Perforation of the gallbladder occurs in 10 % or more of cases of AAC [8], either localized into the subhepatic space or free perforation with generalized peritonitis. Perforation into the liver or biliary tract has been reported rarely in AAC [93, 94], as is perforation into the retroperitoneum with iliopsoas abscess [95]. Unusual causes of death from gallbladder perforation in AAC include hemorrhage from the liver [96, 102] and pulmonary bile embolism [97]. Serious complications of gallbladder gangrene without perforation include acute pancreatitis [98], colon perforation [99], and obstruction of the common hepatic duct [100]. Empyema of the gallbladder may also complicate AAC [101].
Conclusion
AAC should be suspected in every critically ill or injured patient with sepsis in whom the source of infection cannot be found immediately. Suspicion should be especially high if the patient has undergone recent major surgery, has had a period of hypoperfusion or becomes jaundiced.
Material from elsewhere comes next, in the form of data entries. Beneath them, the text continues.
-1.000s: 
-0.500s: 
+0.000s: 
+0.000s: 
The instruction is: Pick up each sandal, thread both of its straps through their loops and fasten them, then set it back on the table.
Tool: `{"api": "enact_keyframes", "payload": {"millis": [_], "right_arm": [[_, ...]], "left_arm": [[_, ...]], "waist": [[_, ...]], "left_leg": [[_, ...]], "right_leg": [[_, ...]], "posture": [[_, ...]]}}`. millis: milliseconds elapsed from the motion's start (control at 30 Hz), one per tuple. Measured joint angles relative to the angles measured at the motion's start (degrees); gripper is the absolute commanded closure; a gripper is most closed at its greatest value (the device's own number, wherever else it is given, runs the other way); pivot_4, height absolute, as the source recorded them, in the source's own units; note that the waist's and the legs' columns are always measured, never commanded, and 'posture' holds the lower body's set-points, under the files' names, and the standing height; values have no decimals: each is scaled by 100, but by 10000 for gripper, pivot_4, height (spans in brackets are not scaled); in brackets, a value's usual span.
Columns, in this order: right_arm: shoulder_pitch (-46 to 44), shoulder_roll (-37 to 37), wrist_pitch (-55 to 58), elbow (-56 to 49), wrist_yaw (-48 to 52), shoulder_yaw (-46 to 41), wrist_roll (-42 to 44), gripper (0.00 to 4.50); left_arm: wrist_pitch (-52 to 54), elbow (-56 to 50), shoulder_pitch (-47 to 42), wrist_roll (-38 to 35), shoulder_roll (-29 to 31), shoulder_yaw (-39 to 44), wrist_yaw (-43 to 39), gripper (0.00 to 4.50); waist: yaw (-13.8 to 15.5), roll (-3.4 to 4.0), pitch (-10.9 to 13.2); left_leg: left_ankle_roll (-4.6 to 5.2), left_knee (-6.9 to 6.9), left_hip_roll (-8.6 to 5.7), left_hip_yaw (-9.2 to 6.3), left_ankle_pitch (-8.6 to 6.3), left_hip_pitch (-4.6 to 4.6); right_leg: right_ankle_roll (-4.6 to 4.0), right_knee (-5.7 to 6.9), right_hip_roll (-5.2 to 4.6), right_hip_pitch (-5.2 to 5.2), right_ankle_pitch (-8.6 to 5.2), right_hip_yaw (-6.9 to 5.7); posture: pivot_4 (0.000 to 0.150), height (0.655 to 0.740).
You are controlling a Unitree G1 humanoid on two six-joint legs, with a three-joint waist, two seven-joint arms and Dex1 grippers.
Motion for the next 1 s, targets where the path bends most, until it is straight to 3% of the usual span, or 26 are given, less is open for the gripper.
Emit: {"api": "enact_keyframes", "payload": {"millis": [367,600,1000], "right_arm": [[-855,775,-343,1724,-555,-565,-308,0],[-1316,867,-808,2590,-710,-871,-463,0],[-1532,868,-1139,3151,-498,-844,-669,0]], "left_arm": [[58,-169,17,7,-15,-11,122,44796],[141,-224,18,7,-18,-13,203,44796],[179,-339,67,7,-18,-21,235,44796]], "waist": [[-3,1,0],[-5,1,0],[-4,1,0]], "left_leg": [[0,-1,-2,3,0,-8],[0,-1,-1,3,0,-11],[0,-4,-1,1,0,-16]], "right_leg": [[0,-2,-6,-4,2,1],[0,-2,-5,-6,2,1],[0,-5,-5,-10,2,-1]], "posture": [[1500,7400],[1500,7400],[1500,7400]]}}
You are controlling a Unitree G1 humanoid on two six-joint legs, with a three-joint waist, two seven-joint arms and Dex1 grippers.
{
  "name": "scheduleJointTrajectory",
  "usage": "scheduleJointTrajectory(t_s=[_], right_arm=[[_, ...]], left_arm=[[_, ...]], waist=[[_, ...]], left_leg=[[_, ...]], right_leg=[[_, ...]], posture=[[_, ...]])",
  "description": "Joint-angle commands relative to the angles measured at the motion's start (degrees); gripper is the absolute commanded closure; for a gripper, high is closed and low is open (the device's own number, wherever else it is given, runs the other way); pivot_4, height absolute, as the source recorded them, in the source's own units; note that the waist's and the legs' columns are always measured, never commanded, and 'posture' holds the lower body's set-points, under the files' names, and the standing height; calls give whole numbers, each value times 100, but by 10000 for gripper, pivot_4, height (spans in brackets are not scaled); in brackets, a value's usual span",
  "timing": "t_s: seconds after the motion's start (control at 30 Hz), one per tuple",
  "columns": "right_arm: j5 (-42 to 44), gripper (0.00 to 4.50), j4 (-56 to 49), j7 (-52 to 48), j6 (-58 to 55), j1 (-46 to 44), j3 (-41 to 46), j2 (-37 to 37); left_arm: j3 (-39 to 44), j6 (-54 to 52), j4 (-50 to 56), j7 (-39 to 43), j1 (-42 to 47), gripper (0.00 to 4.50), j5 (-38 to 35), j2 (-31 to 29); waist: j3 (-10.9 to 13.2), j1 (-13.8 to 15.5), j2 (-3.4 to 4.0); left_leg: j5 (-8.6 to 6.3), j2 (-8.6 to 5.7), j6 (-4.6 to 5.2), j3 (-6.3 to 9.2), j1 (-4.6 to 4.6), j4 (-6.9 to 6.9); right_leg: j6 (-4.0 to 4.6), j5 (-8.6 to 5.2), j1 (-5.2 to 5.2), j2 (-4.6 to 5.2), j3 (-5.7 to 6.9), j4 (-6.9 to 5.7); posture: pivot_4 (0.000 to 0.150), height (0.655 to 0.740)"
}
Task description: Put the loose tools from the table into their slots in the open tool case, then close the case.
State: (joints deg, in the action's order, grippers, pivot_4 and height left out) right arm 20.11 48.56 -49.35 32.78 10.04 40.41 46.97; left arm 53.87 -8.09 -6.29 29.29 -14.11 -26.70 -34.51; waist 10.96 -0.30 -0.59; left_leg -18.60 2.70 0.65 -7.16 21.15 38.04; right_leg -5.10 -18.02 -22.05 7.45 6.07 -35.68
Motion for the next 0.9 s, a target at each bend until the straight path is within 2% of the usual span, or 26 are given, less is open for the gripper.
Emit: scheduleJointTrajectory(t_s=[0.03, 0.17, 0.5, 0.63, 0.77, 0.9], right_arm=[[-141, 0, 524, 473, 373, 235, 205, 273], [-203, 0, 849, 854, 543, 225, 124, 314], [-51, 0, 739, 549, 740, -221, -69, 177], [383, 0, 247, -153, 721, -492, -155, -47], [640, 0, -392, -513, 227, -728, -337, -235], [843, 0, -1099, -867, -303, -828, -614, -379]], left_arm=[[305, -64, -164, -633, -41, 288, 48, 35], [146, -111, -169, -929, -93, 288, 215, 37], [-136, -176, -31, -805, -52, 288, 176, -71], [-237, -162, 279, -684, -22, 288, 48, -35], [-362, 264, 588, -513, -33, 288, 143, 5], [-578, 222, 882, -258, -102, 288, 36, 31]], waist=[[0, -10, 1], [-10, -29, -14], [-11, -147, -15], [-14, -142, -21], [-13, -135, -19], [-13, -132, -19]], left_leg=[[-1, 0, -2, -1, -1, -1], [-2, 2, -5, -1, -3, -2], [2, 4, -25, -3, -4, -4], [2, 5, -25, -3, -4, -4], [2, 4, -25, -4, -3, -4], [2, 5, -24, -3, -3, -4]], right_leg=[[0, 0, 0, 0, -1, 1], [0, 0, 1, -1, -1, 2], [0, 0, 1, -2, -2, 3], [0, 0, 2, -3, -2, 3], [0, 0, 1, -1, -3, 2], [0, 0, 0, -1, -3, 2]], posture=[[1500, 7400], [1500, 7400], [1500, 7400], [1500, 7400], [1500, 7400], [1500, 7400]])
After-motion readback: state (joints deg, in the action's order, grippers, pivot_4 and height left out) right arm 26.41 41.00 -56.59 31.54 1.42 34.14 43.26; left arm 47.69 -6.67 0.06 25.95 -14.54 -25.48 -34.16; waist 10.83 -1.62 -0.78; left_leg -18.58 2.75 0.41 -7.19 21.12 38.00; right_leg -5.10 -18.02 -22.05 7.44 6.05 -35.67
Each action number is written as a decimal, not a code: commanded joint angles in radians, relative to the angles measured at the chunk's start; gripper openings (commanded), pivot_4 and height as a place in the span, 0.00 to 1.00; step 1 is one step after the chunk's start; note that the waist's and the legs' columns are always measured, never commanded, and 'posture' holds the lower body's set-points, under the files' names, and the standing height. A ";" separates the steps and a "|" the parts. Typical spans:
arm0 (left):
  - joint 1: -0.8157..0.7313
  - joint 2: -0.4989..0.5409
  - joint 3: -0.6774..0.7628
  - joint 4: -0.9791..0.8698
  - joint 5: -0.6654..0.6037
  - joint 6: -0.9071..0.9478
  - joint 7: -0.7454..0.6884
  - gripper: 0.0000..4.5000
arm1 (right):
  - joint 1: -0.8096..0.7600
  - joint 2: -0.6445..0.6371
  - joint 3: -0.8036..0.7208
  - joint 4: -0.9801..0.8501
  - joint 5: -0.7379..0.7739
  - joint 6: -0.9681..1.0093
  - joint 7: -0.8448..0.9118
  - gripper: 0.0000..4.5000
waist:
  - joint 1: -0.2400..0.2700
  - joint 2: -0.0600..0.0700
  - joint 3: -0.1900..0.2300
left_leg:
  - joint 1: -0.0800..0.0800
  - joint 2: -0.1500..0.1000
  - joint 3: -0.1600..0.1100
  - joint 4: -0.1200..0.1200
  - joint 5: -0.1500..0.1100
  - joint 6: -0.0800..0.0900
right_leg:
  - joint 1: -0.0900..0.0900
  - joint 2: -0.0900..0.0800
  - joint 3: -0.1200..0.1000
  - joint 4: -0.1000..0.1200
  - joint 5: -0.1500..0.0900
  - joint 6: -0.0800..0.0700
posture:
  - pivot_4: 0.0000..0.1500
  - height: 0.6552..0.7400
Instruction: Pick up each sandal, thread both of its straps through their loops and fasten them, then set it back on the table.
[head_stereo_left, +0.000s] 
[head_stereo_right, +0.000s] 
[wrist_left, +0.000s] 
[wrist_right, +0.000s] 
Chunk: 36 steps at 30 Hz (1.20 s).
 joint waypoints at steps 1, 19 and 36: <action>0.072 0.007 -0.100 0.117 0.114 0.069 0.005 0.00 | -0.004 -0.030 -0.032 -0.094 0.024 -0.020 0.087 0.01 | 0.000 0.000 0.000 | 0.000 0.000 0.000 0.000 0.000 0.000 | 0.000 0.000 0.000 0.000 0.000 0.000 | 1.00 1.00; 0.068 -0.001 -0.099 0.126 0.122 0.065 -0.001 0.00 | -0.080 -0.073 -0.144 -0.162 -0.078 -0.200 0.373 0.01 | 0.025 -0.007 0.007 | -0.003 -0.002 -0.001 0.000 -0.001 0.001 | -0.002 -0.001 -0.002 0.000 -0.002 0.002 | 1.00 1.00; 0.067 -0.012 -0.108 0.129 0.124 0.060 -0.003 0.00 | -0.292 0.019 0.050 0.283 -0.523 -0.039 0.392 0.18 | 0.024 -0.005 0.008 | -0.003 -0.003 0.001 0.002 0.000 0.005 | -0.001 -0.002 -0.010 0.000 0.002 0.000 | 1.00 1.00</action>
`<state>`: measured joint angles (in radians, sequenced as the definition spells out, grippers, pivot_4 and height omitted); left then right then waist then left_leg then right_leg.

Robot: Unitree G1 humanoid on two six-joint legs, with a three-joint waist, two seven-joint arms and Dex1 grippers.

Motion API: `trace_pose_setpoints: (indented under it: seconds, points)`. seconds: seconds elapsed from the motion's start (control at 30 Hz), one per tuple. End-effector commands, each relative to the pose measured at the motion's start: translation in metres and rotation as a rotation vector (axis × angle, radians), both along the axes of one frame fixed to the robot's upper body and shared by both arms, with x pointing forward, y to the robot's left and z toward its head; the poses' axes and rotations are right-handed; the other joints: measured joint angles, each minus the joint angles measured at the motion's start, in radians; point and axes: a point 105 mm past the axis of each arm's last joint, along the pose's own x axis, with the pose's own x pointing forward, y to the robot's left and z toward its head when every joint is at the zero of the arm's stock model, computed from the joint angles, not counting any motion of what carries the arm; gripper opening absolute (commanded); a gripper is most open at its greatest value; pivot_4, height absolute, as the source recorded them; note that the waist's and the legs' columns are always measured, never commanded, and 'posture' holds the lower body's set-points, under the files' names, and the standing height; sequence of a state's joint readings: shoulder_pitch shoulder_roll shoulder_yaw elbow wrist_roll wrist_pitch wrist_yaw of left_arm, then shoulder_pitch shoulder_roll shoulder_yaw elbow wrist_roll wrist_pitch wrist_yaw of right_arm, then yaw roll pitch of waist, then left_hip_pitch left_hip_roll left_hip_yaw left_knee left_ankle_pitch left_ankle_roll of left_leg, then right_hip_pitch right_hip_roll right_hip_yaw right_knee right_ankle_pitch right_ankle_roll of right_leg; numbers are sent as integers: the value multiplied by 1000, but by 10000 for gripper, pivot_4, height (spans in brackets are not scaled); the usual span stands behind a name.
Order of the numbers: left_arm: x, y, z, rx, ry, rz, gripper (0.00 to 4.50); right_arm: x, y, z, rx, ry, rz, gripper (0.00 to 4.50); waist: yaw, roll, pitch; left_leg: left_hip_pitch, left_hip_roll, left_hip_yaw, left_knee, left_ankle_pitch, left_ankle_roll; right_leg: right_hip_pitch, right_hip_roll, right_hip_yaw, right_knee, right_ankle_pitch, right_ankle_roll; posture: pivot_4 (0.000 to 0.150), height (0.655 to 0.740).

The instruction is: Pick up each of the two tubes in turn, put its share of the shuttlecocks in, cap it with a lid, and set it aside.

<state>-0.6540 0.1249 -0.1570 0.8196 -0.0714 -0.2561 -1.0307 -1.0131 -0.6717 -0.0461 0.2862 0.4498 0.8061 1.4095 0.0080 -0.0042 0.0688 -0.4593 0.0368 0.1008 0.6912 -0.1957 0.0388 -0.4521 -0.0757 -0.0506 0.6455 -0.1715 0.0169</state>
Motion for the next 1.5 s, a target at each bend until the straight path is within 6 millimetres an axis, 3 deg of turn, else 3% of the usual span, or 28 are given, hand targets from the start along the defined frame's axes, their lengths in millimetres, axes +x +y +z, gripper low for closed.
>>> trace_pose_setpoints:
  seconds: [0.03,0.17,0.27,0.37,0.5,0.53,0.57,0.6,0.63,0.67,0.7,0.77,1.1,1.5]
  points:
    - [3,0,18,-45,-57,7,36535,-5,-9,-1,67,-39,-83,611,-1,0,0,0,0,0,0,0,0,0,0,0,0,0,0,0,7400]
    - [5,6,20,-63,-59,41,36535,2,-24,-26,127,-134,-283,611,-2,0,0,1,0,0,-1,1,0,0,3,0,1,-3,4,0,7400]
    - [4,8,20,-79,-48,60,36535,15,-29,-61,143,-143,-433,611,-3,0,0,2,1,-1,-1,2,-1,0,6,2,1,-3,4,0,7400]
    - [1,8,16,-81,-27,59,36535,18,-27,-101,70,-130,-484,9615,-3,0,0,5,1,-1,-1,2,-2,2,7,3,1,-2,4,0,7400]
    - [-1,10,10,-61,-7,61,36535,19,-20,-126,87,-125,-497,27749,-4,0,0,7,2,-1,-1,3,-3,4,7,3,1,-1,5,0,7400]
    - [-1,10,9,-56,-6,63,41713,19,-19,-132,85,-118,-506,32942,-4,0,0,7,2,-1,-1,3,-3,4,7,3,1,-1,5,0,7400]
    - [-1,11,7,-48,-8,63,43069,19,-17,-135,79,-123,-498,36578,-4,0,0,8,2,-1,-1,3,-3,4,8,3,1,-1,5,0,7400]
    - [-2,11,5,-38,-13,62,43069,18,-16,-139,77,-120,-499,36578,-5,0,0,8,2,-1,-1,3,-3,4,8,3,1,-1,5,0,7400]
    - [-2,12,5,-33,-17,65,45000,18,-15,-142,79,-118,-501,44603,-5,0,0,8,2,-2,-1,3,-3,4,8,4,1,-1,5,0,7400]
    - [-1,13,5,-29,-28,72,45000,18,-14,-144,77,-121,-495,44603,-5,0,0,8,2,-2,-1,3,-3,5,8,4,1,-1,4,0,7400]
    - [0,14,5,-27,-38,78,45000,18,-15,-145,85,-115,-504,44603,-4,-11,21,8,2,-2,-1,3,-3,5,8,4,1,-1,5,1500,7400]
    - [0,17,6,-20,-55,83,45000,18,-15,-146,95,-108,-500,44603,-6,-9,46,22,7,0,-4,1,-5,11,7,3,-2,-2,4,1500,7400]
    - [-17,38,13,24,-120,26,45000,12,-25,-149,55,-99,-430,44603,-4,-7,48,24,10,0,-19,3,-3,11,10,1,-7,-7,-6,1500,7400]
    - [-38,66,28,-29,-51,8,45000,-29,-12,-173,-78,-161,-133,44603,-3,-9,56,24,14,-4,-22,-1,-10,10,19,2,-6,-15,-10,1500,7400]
The preferred diagnostic modality is ultrasound, which is inexpensive, noninvasive, and can be brought to the bedside of the critically ill or unstable patient. Once diagnosed, the treatment of choice is percutaneous cholecystostomy. If the response to drainage is not prompt and favorable, an alternative diagnosis must be considered or abdominal exploration may be required. If percutaneous drainage is successful and the patient truly has no gallstones, then no further treatment may be necessary and the catheter may be removed after the patient has improved from the critical illness.